Current PR practice is the opposite of that. A query about a spouse or family background could result in charges of “harassment” and threats of a lawsuit. Not only are in-person meetings a rarity, but even phone conversations. Guarded e-mails may be exchanged. Corporations and institutions have almost no trust in their PR people. Almost all of them track any telephone or e-mail contacts with reporters. Services including dna13 have elaborate computer programs that keep on top of issues worldwide this way.

We’re not in favor of previous practices coming back but we do think the pendulum has swung too far in the opposite direction.

All that personal interaction was expensive, time-consuming and even corruptive. How much it influenced news coverage was also open to question. When business scandals erupted in the 1970s, including the outing of illegal corporate bribery in foreign countries, the business press was unstinting in its coverage. Reporters also rebelled against taking any gifts of more than nominal value. Both the business and editorial communities withdrew from the U.S. version of “guanxi.”

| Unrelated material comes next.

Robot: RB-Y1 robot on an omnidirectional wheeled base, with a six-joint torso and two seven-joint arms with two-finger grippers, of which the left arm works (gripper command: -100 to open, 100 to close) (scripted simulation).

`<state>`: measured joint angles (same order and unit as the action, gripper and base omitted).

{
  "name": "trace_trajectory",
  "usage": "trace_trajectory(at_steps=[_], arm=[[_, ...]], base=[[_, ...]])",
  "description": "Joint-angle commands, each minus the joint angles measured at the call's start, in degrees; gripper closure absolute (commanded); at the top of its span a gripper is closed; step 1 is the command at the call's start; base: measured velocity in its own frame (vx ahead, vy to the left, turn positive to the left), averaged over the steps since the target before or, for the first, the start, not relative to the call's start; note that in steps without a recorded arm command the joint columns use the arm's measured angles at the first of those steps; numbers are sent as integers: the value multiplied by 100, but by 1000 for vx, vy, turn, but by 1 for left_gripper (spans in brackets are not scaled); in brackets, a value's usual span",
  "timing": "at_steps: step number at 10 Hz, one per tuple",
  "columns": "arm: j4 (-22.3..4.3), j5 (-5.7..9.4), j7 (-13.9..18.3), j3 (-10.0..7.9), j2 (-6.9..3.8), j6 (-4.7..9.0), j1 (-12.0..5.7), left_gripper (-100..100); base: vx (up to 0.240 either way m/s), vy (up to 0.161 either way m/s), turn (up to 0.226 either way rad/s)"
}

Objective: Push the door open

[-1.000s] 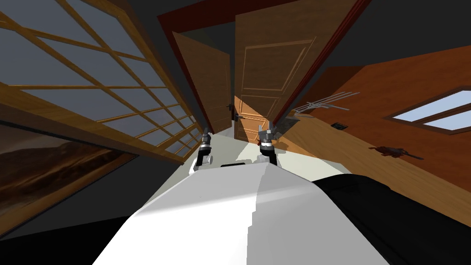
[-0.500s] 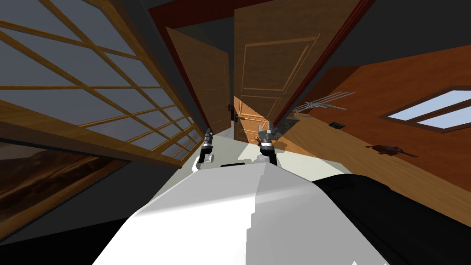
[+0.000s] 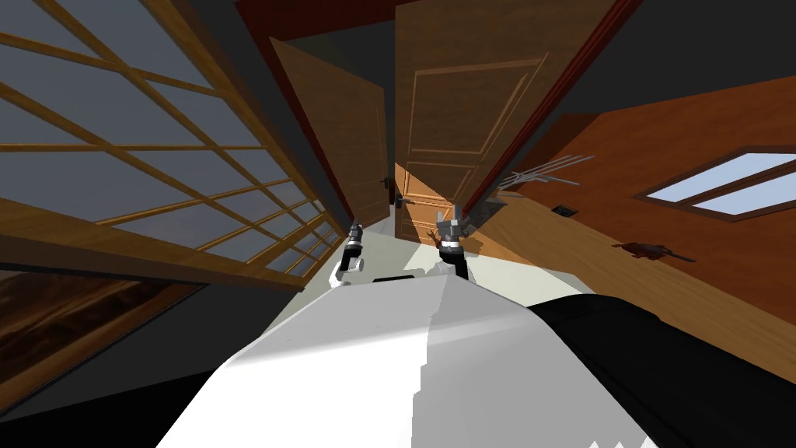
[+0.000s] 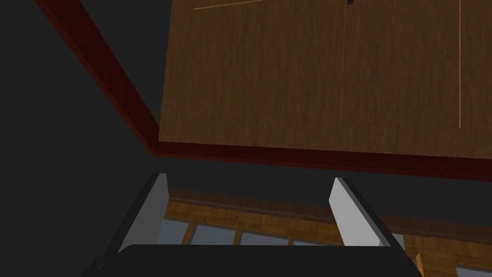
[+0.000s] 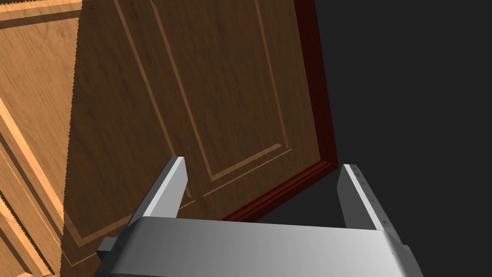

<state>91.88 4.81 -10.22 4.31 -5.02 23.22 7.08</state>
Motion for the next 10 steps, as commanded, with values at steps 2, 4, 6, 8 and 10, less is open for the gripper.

Having not been too successful with the press (including Forbes, Fortune and BusinessWeek), the business/financial community turned its efforts to congress and the regulatory agencies. What mattered more than what people thought was what congress and regulators did.

The philosophy that government was the problem rather than the solution took hold and by the 2000’s many regulatory agencies had been abolished or dismantled or turned into paper tigers (the SEC). Glass-Steagall, which separated regular and investment banking, was overturned in 1999 at a cost estimated at $300M by economist Joseph Stiglitz. The SEC allowed investment banks to borrow more than 30X their capital. Sarbanes-Oxley proved to be a dud. Rating agencies Fitch, S&P and Moody’s tanked. Unfettered bankers went hog wild lending to anyone with a pulse, dumping the risks to Freddie Mac, Fannie Mae and others.

The biz community decided it would be its own regulator, like a baseball team deciding its players would do the umpiring at home games. This “We’re in charge no matter what” attitude of organizations is evident at the PR Society where sound advice of members and others is ignored.

Evidence of this boneheadedness is the refusal to implement the recommendation of the 1999 Strategic Planning Committee that national offices be open to all members; refusal to implement the 2000 nomcom reform committee’s recommendation that board members have no influence in the nomcom (current proposal is to make a sitting board member head of the nomcom); refusal to book dues as earned during the course of the year rather than as immediate cash, and refusal to name an African-American to the 2009 all-white board. Only one African-American is among the 19 candidates for office this year. Ofield Dukes faces opposition from four other candidates for at-large director.

Currently indefensible is the Society’s refusal to provide a PDF of its members’ directory to any member who wants this. No printing or postage would be involved and the member would have an up-to-date list, which was supposedly the fatal flaw in a printed directory.

Prof. Bill Sledzik of Kent State has noted on his blog how helpful the printed directory was to student jobseekers and others. He now fears he may be breaking the law by using his codes to access the online directory and show the names to students.

For more than 55 years PRS member names were available to the press and others through the printed members’ directory (just as reporters’ contact information is available to PR pros). In 2004, the Society distributed 150 directories free to the press to help reporters.

It refuses to discuss why it won’t make the online directory available in PDF form. Partly to show PRS how easy it is to do a PDF (Portable Document Format), the 400-page 2009 O’Dwyer’s Directory of PR Firms has been converted into two PDFs—one for the listings and another for the indexes. There was no cost for this and it took less than ten minutes (almost all of this for converting the numerous indexes).

Among many other questions the Society won’t answer is why is electronic voting by members deemed to be legal when for many years PRS had insisted that electronic voting by Assembly delegates would be illegal?